3.                  A church building is a base of operations for an army.


a.                   Be careful to understand what I’m saying here.


i.                    I definitely do not mean that a church building is a fortress to keep the world out and to provide us with a serene escape from life.


ii.                  I mean that it is more like a beachhead which gives us a foothold in the community and from which we can branch out to engage the world in the cause of righteousness.


iii.                A church building can be a base of operations, but not the operation.


b.                  The church is an army of light which exposes the unfruitful works of darkness and overcomes them with what is good and right and true (Eph. 5:8-11).


i.                    Because light invades the darkness and makes things visible (5:13), this army is the aggressor, not merely a passive presence.


ii.                  We do not struggle against flesh and blood but against the spiritual forces of evil (Eph. 6:12), and we don’t wage war according to the flesh with physical weapons but with the truth which takes every thought captive to obey Christ (2 Cor. 10:3-5).


iii.                We are to be soldiers who have put on the whole armor of God so that we will be able to stand in the battle, and who have prepared ourselves with the gospel of peace so that we can contribute to the progress of the kingdom (Eph. 6:13-17).

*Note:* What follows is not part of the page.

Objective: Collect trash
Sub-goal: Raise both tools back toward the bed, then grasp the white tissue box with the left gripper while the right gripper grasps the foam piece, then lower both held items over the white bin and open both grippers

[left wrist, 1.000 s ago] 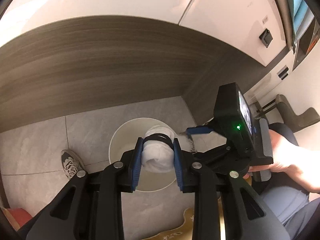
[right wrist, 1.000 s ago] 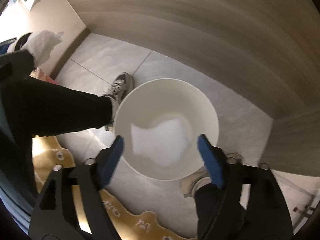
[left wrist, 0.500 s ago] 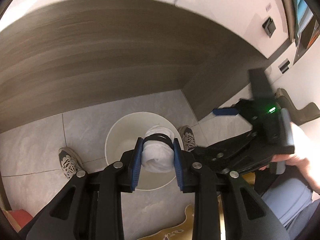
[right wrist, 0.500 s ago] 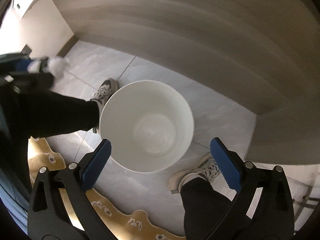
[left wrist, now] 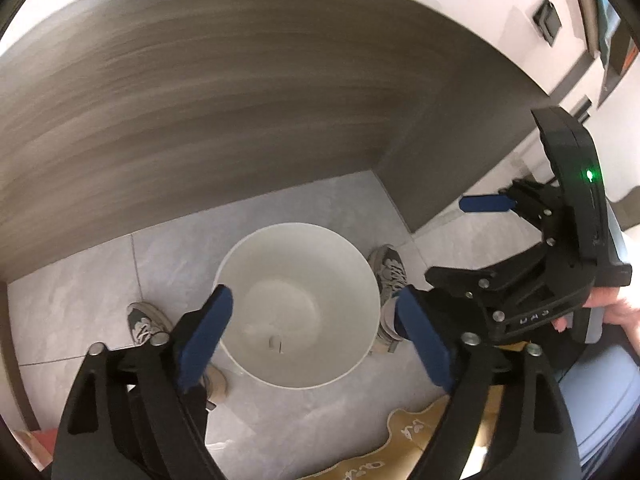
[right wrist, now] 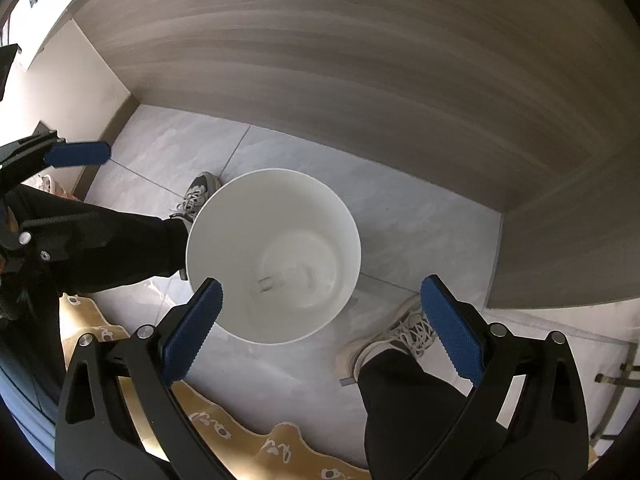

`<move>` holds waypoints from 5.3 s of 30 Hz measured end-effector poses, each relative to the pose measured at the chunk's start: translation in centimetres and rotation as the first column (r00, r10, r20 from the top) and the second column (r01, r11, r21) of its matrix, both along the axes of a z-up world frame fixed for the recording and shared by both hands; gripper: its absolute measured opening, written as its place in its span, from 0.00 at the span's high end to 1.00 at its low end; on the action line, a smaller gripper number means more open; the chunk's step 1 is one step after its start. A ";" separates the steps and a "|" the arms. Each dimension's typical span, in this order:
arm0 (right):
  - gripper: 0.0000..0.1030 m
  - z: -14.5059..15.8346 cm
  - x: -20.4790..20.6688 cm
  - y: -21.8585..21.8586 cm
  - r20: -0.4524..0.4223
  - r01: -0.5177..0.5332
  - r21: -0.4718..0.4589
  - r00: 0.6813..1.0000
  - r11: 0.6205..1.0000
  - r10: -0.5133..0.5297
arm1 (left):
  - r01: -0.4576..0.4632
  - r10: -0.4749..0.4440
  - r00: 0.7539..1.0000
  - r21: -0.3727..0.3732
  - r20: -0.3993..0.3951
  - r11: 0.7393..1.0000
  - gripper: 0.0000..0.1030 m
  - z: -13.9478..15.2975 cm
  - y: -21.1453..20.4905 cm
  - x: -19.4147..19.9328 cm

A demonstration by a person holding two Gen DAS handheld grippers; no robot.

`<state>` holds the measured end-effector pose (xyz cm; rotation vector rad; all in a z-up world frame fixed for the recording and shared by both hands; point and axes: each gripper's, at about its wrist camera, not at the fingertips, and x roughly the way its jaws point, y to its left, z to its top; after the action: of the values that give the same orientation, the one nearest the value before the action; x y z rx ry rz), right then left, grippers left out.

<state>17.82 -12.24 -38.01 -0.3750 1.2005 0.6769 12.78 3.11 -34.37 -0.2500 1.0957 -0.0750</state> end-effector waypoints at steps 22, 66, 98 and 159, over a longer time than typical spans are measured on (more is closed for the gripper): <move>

c.                   A church building is of value only as it contributes to the success of that struggle.


i.                    It can be a staging area where the soldiers get their armor on and plan their campaign for good, but it’s not the battlefield.


ii.                  It can let the community know that we’re here and that we want to be a blessing, but it can’t take on the arguments and opinions that are against the knowledge of God.


iii.                We have no use for a clubhouse within which to retreat from the world, but we have every need for a launching place from which we can engage our community on the field or real life.





1.                  We’ve been thinking of the church of the Lord as:


a.                   A family which needs a house in which to gather.


b.                  A body which needs a tool to use.


c.                   An army which needs a base of operations.


2.                  To whatever degree you can appreciate those pictures, you will have some appreciation for why we think of our first year in this facility with a certain sense of gratitude and rejoicing.